Hematopoietic Stem Cell Gene Therapy for Friedreich’s Ataxia
Because mitochondria can also be transferred via TNTs, we hypothesized that HSPC transplantation could also treat mitochondrial diseases. We thus tested this hypothesis in a mouse model of Friedreich’s Ataxia (FRDA), the YG8R mice. FRDA is an autosomal recessive mitochondrial disease characterized by neurodegeneration, cardiomyopathy and muscle weakness caused by reduced expression of the mitochondrial protein frataxin. There is no treatment for this debilitating and lethal disorder. We showed that HSPC transplantation in the YG8R mice completely prevented the development of the locomotor deficits and muscle weakness. Degeneration of the large sensory neurons in the dorsal root ganglia (DRG) was fully prevented in the HSPC-transplanted YG8R mice as well as mitochondrial dysfunction in brain, skeletal muscle and heart. Abundant GFP+ HSPC-derived cells were observed in tissues as differentiated phagocytic cells such as microglial cells in the brain and spinal cord, and macrophages in DRGs, heart and skeletal muscle. Finally, we observed in vivo transfer of frataxin-GFP and cox8-GFP mitochondrial proteins from HSPC-derived microglia/macrophages to diseased neurons and cardiac/muscular myocytes. Our objective is now to develop an HSPC gene therapy approach for this disease.

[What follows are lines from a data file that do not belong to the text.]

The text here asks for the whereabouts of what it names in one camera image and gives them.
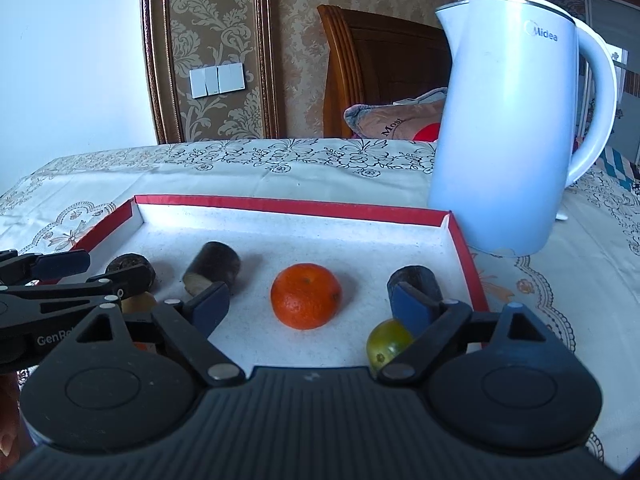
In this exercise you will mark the wooden headboard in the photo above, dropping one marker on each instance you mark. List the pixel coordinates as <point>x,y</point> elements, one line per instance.
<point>385,60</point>

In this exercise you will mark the brown knotty sugarcane piece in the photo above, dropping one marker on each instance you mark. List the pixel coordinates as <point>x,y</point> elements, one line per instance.
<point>132,266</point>

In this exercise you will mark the dark sugarcane piece pale end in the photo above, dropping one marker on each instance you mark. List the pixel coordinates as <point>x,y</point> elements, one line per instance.
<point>215,260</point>

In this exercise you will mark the white wall light switch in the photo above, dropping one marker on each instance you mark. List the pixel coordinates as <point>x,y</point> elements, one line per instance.
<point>217,80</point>

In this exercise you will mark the wooden wall panel frame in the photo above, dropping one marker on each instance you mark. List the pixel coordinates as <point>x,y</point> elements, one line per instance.
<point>152,60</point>

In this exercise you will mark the person's left hand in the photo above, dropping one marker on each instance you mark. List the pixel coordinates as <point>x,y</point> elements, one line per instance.
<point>7,410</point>

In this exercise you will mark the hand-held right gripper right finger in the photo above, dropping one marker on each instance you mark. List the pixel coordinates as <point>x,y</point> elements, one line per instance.
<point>407,305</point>

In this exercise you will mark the white embroidered tablecloth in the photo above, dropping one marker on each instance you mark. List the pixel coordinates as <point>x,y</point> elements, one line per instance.
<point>300,165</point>

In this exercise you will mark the light blue electric kettle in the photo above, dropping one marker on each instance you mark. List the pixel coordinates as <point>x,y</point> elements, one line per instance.
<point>500,135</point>

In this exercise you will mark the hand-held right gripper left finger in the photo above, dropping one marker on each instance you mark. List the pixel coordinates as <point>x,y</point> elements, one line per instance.
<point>210,305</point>

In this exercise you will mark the colourful patterned blanket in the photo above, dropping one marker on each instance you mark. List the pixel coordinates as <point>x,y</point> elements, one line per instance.
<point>617,165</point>

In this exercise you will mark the shallow red cardboard box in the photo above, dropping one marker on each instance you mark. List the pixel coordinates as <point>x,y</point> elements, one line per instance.
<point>300,245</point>

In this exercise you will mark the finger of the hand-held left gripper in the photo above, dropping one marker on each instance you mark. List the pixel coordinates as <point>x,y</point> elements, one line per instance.
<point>75,294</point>
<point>65,263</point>

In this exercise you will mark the green mandarin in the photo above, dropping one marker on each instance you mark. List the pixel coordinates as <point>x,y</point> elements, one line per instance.
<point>385,342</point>

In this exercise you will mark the printed pillow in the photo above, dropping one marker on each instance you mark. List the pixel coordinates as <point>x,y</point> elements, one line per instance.
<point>395,120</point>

Kidney-targeted Gene Delivery Using AAV
A wide range of monogenic kidney disorders has been identified, and so far, no gene therapy approach has been developed to target specifically the kidney whereas renal transplantation is associated with significant morbidity and mortality. Moreover, due to the severe shortage of donor organs, patients may wait three to six years for transplantation. The main goal of our project is to develop an efficient and minimally invasive kidney-targeted gene delivery system using recombinant Adeno-Associated Viruses (rAAV). We recently optimized this strategy via retrograde renal vein injection of rAAV serotype 9 that have the potential of transducing a wide range of renal cells. We now propose to test this approach based on renal vein injection of rAAV-CTNS as a minimally invasive procedure for treating the renal dysfunction in cystinosis. If successful, this strategy may be used in many monogenic hereditary nephropathies.